Wealthy countries further cannibalise development budgets to host refugees

Faced with what promises to be a long-term migration crisis, more and more donor countries are using their development budgets to fund their domestic asylum policies, a trend that is set to become increasingly the norm. EURACTIV France reports.

The risk of development money being diverted to help mitigate the migration crisis has been flagged by both NGO and MEPs. “I can only warn the EU’s foreign and development politicians not to consider themselves coherent policy spheres. We in the SPD are against the principle of conditionality. That means that we are against a country being given more money just because it stops its would-be refugees from leaving,” German Social-Democrat MEP Arne Lietz (SPD) told EURACTIV.

“The European Commission has also recently proposed additional funding for new initiatives such as the External Investment Plan. While the Parliament and Commission show that the budget’s ceilings must urgently be increased, they still do not cover all of the EU’s new commitments made since the refugee crisis began,” warmed Tamira Gunzburg, Brussels director at The ONE Campaign.

Member states’ responsibility

In the ongoing budget debate, Lietz also called on member states to move towards the target of allocating 0.7% of their gross national income (GNI) to official development assistance by 2030.

Currently, only four European countries meet this target. The United Kingdom is the biggest donor, while Germany comes up short with just 0.5% of GNI. And the current legal framework allows for costs associated with refugees to be skimmed off the development cooperation budget, even when those costs are incurred domestically.

“I have the impression that the signs of the times are not being heeded,” warned Lietz. “Particularly in light of Germany’s strong tax situation, a discussion has to be held about how to distribute that money. I believe it would be a political miscalculation not to think about the 0.7% commitment immediately.

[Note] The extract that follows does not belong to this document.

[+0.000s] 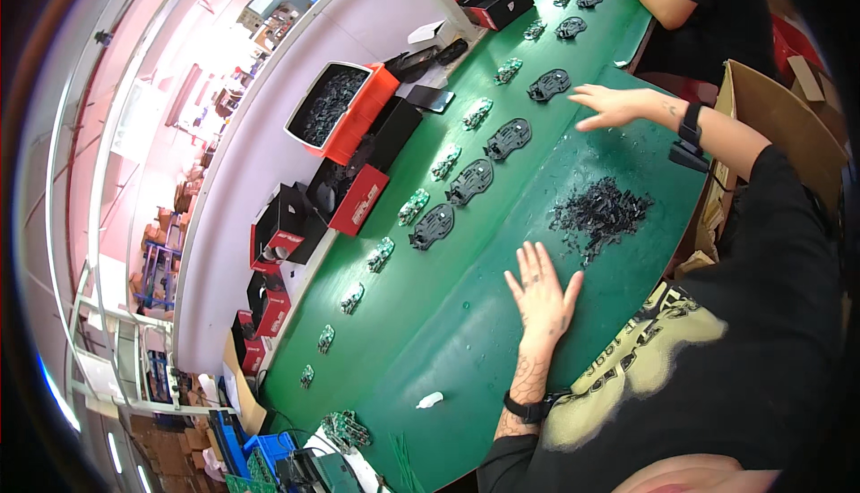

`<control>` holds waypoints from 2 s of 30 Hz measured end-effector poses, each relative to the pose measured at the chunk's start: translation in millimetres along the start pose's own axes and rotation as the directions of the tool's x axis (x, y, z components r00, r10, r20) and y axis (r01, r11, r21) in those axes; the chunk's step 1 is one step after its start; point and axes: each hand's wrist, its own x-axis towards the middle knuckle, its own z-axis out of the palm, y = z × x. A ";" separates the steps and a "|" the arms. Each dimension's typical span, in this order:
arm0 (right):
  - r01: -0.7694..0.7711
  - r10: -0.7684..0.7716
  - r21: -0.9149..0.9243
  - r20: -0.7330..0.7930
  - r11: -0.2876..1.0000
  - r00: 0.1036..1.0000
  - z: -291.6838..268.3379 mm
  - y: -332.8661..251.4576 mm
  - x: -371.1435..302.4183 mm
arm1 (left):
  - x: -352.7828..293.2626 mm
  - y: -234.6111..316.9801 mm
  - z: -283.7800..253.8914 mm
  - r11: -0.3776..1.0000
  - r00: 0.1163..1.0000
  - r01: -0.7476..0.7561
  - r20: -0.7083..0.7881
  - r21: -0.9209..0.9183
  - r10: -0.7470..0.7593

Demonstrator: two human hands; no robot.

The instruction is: Assembling electronic components onto plastic mouse shells at a factory workbench.

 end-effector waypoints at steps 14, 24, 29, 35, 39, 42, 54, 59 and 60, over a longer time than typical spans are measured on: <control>0.016 0.015 0.105 -0.283 0.994 0.959 40.6 43.1 -10.6 | 66.5 48.7 22.3 0.799 0.947 -0.266 -0.302 -0.540 0.111; 0.160 -0.156 0.060 -0.066 0.985 0.986 62.6 -6.5 -17.8 | 38.9 -18.5 7.2 0.654 0.842 -0.221 -0.480 -0.724 -0.247; 0.021 -0.060 0.470 0.069 0.883 0.996 21.2 -54.3 -95.0 | 50.4 -17.6 6.8 0.299 0.861 -0.178 -0.296 -0.937 -0.413; -0.588 0.515 -0.004 -0.477 0.809 0.712 50.5 -28.1 -191.1 | 27.7 -42.4 -21.4 0.194 0.947 0.038 -0.028 -0.980 -0.321; -0.771 0.645 -0.011 -0.540 0.637 0.541 115.0 22.6 -263.7 | 22.4 -64.8 -18.0 -0.312 0.966 0.193 0.236 -0.930 -0.105; -0.743 0.609 0.025 -0.591 0.669 0.528 119.7 29.2 -280.5 | 27.9 -73.0 -18.1 -0.439 0.953 0.302 0.275 -0.846 0.125; -0.795 0.708 -0.011 -0.448 0.607 0.546 108.8 15.8 -244.0 | 39.7 -56.8 -18.4 -0.694 0.964 0.162 0.262 -0.702 -0.040; -0.802 0.722 0.072 -0.490 0.593 0.489 134.8 -2.4 -271.5 | 32.0 -45.4 9.3 -0.996 0.955 -0.086 0.283 -0.032 -0.092; -0.837 0.816 0.192 -0.413 0.512 0.405 130.7 -10.9 -256.8 | 32.9 -42.1 -2.3 -0.991 0.940 -0.126 0.316 -0.039 -0.132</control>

“Ultimately, the ongoing political tension, which has been exacerbated by the refugee crisis, is going to weigh heavily on Germany’s domestic politics and lead to nationalism and protectionism.”

Commission amending letter

Ahead of the vote, the European Commission also presented an amending letter to the original draft budget for 2017, suggesting another increase of €1bn in commitments to EU external spending.

The amendment proposes mobilising additional finance for new initiatives such as the European Fund for Sustainable Development. As expected, the Council informed the Parliament that this amended proposal could not be accepted and triggered the three week conciliation period, during which the Commission’s €1bn proposal will be discussed.